Las tensiones en materia de seguridad entre México y Estados Unidos podrían escalar en los próximos meses, luego de que el exembajador Ricardo Pascoe Pierce afirmara que autoridades estadounidenses tendrían bajo investigación a otros cuatro gobernadores mexicanos además del mandatario sinaloense Rubén Rocha Moya.
Durante declaraciones recientes, el también analista político señaló que agencias de Estados Unidos mantienen abiertas distintas líneas de investigación relacionadas con presuntos nexos entre actores políticos y organizaciones criminales.
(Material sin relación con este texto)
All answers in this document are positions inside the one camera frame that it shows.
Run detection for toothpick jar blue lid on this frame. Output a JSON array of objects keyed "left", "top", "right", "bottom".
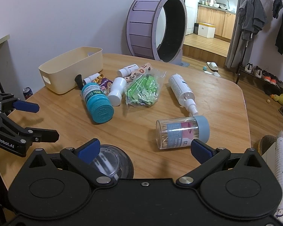
[{"left": 155, "top": 115, "right": 211, "bottom": 150}]

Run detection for teal cap medicine bottle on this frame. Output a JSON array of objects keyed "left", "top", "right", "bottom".
[{"left": 81, "top": 82, "right": 114, "bottom": 124}]

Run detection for clear white spray bottle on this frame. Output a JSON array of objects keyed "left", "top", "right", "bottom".
[{"left": 169, "top": 74, "right": 199, "bottom": 116}]

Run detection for purple snack packet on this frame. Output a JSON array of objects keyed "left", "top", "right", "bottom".
[{"left": 93, "top": 74, "right": 113, "bottom": 95}]

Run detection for white wide plastic bottle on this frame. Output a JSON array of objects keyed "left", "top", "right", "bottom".
[{"left": 108, "top": 77, "right": 127, "bottom": 106}]

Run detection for green floss picks bag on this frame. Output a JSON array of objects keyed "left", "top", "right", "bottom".
[{"left": 125, "top": 69, "right": 166, "bottom": 107}]

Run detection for white small pill bottle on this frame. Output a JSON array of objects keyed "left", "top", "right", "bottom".
[{"left": 117, "top": 64, "right": 139, "bottom": 78}]

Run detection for pink patterned tube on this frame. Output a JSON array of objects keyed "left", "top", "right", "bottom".
[{"left": 125, "top": 63, "right": 152, "bottom": 83}]

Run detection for small white dropper bottle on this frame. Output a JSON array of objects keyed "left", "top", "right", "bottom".
[{"left": 83, "top": 73, "right": 100, "bottom": 85}]

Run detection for red soda can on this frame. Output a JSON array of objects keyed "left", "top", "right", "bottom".
[{"left": 23, "top": 87, "right": 33, "bottom": 99}]

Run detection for clear round lid container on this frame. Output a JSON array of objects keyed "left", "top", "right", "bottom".
[{"left": 90, "top": 144, "right": 134, "bottom": 180}]

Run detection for beige plastic storage bin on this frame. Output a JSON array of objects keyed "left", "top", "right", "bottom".
[{"left": 39, "top": 47, "right": 103, "bottom": 94}]

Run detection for black small object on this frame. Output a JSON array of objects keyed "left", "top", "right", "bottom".
[{"left": 74, "top": 74, "right": 84, "bottom": 90}]

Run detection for white slipper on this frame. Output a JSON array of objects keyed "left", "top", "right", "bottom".
[
  {"left": 204, "top": 71, "right": 221, "bottom": 78},
  {"left": 206, "top": 62, "right": 219, "bottom": 71}
]

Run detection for yellow duck toy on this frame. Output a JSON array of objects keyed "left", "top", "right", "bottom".
[{"left": 270, "top": 93, "right": 283, "bottom": 106}]

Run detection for shoe row on rack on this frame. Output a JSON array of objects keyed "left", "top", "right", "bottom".
[{"left": 244, "top": 63, "right": 283, "bottom": 90}]

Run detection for white storage box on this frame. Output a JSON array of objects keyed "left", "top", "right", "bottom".
[{"left": 198, "top": 22, "right": 216, "bottom": 38}]

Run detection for purple cat exercise wheel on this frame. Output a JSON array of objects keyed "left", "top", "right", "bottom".
[{"left": 126, "top": 0, "right": 188, "bottom": 67}]

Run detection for clothes rack with garments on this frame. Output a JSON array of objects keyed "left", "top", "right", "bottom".
[{"left": 238, "top": 0, "right": 283, "bottom": 79}]

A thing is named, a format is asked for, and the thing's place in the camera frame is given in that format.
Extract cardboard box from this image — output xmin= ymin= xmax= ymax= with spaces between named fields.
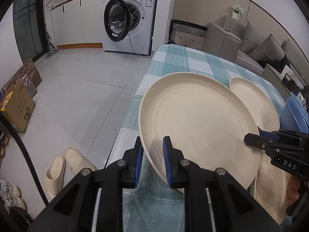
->
xmin=1 ymin=78 xmax=36 ymax=134

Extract grey cabinet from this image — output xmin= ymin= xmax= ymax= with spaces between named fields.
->
xmin=261 ymin=64 xmax=291 ymax=101

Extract teal checked tablecloth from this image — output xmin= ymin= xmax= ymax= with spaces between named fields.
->
xmin=107 ymin=44 xmax=285 ymax=231

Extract white washing machine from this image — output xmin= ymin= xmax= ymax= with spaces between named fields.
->
xmin=101 ymin=0 xmax=157 ymax=55

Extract grey sofa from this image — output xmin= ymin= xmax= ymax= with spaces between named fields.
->
xmin=201 ymin=15 xmax=290 ymax=76

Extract large blue bowl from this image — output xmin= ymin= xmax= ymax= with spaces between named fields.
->
xmin=279 ymin=98 xmax=301 ymax=131

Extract large beige plate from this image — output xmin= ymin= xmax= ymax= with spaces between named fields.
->
xmin=138 ymin=72 xmax=261 ymax=188

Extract beige slippers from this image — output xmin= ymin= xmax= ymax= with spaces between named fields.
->
xmin=45 ymin=147 xmax=97 ymax=199

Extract wall power strip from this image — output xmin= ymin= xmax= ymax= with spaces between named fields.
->
xmin=232 ymin=4 xmax=244 ymax=20

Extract black cable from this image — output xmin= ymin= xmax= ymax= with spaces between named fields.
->
xmin=0 ymin=118 xmax=50 ymax=205

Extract grey cushion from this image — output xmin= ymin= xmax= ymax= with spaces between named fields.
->
xmin=249 ymin=34 xmax=285 ymax=62

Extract black box with cables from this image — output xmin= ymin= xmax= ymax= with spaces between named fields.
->
xmin=281 ymin=65 xmax=304 ymax=92

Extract right hand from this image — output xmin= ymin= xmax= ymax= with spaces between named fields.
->
xmin=286 ymin=174 xmax=301 ymax=205
Según Pascoe, estas indagatorias formarían parte de una estrategia más amplia de presión y cooperación bilateral en temas de combate al narcotráfico y seguridad regional.
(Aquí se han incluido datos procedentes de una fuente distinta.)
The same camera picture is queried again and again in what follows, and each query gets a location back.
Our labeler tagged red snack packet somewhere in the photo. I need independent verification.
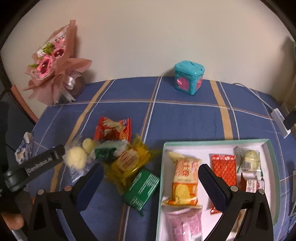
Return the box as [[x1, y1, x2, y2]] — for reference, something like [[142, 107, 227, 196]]
[[94, 116, 132, 142]]

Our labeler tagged blue white crumpled wrapper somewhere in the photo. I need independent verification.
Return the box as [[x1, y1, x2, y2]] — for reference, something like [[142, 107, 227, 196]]
[[15, 132, 34, 165]]

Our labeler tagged smartphone on stand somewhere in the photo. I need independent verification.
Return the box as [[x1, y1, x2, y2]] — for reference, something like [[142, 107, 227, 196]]
[[290, 171, 296, 216]]

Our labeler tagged red white milk biscuit packet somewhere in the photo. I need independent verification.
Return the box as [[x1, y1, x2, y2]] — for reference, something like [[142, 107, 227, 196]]
[[240, 172, 265, 193]]

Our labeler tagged clear bag of white balls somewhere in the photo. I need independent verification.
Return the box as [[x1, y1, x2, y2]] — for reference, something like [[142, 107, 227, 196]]
[[63, 134, 100, 183]]

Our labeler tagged green white small packet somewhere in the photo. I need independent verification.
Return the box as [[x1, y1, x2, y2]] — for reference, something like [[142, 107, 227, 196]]
[[90, 140, 131, 163]]

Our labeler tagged round cookie clear packet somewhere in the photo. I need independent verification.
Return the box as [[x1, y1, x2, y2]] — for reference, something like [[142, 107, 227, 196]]
[[235, 147, 263, 178]]

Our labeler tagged red patterned wafer packet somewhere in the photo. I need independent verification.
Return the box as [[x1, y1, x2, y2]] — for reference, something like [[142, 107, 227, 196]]
[[209, 153, 238, 215]]

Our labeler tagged pink snack packet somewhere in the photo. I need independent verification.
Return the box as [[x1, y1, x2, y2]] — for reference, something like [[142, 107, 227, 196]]
[[165, 208, 203, 241]]

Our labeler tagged teal-rimmed white tray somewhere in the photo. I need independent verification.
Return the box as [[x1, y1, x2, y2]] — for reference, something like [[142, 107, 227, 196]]
[[155, 139, 280, 240]]

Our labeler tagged yellow snack packet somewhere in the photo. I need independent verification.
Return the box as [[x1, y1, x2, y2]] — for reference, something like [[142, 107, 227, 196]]
[[105, 135, 161, 195]]

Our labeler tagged green snack packet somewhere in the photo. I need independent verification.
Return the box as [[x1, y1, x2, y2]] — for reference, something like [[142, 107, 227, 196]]
[[121, 168, 159, 216]]

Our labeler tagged yellow orange bread packet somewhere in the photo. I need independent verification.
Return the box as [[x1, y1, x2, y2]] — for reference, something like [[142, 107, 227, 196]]
[[162, 151, 203, 209]]

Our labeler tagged pink paper flower bouquet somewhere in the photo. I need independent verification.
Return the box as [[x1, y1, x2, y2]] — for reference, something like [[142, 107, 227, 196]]
[[23, 20, 92, 106]]

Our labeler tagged white power strip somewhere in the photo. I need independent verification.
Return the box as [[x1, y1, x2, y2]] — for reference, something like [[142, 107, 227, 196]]
[[271, 108, 291, 138]]

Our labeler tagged black power adapter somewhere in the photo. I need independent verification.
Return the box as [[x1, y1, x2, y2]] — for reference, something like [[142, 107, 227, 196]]
[[283, 110, 296, 130]]

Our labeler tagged blue plaid tablecloth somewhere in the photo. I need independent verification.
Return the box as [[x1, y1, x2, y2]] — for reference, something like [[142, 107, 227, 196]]
[[27, 77, 295, 240]]

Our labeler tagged teal box with pink hearts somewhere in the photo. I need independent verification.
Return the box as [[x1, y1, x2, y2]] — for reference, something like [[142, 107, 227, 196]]
[[174, 60, 205, 95]]

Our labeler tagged white cable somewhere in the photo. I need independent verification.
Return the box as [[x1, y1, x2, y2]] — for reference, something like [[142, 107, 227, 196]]
[[232, 82, 275, 110]]

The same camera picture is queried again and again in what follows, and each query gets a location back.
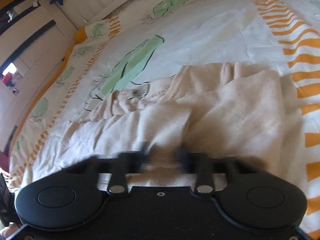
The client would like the white leaf-print duvet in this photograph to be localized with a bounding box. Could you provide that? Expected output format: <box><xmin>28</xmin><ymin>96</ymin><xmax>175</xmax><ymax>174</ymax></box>
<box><xmin>8</xmin><ymin>0</ymin><xmax>319</xmax><ymax>239</ymax></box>

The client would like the beige knit sweater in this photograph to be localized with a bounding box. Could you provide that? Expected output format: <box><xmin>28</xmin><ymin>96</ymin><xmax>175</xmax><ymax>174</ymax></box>
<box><xmin>29</xmin><ymin>63</ymin><xmax>290</xmax><ymax>185</ymax></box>

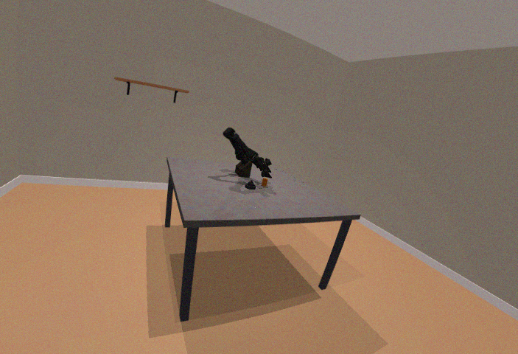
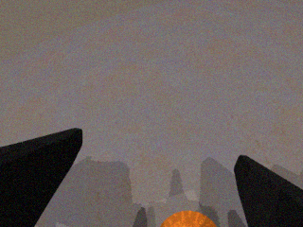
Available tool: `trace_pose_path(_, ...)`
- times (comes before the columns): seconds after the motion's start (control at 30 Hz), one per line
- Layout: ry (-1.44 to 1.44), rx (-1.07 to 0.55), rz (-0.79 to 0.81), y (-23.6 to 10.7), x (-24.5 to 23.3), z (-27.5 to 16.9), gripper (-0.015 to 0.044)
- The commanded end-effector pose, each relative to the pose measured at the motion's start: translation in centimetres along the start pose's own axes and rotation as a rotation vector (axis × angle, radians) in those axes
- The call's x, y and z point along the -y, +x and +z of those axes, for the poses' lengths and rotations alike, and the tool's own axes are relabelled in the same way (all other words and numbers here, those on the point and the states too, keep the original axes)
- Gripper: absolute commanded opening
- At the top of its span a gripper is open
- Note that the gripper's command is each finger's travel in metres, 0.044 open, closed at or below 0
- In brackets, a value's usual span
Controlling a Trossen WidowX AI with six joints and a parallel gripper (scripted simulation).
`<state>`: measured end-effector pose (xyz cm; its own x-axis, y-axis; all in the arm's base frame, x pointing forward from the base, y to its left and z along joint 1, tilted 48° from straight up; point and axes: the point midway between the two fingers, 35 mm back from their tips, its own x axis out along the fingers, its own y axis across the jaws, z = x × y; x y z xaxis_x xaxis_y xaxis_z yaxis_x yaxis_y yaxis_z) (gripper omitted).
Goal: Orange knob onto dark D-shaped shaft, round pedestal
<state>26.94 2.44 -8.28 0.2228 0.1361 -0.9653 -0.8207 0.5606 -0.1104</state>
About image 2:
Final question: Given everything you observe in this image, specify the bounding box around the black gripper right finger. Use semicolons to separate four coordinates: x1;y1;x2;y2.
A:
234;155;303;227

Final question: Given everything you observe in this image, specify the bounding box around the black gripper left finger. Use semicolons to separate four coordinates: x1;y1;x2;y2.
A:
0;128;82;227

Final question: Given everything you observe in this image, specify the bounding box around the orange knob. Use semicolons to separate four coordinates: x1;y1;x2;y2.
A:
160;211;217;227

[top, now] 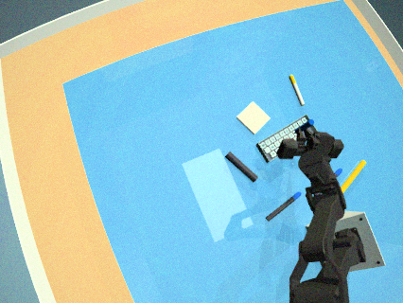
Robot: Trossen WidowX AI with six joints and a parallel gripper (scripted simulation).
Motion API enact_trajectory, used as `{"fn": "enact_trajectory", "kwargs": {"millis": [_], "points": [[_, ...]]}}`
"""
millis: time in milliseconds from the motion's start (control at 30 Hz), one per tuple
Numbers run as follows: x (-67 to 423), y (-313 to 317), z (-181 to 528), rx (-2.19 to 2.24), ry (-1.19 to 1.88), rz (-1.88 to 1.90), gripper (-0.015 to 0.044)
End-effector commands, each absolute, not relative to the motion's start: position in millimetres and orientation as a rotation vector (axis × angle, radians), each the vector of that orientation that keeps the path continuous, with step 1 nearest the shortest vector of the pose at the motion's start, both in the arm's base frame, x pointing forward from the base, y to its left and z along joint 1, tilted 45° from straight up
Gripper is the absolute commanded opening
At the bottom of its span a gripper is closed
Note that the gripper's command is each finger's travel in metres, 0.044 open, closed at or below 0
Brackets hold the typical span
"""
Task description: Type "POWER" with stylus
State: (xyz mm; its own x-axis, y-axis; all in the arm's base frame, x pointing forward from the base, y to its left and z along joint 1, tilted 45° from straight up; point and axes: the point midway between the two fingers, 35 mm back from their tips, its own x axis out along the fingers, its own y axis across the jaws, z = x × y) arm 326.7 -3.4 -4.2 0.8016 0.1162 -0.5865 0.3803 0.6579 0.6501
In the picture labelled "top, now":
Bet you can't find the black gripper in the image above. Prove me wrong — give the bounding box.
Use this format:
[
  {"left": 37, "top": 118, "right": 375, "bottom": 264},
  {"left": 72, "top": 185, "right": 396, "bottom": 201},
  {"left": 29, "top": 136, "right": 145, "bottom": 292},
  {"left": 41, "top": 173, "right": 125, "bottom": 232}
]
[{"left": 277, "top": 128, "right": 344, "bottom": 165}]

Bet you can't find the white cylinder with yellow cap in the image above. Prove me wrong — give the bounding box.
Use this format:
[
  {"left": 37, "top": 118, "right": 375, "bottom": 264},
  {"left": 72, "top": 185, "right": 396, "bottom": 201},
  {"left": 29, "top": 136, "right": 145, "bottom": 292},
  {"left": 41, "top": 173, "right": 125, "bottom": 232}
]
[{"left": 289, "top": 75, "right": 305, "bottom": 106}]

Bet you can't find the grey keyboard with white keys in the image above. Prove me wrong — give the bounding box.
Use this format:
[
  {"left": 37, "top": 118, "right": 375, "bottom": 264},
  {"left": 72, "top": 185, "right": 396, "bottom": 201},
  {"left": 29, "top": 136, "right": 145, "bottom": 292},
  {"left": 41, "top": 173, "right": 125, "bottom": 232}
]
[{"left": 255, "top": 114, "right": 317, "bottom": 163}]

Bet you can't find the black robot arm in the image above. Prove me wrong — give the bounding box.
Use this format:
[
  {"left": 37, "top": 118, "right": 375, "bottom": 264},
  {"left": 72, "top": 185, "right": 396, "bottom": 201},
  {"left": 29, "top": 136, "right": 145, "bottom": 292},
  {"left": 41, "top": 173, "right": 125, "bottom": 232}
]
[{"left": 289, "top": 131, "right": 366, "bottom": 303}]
El exdiplomático aseguró que el caso de Rocha Moya ha generado inquietud en la relación entre ambos países, particularmente por el nivel de atención que Washington estaría colocando sobre autoridades estatales mexicanas. No obstante, hasta ahora no existe información oficial que confirme procesos judiciales, acusaciones formales o la identidad de los otros mandatarios presuntamente involucrados.
Por su parte, el gobernador de Sinaloa ha rechazado públicamente cualquier vínculo con grupos criminales y sostiene que no existen pruebas en su contra. Mientras tanto, las declaraciones de Pascoe volvieron a colocar sobre la mesa el debate sobre la influencia del crimen organizado en la política mexicana y el papel que podrían asumir las autoridades estadounidenses frente a esos señalamientos.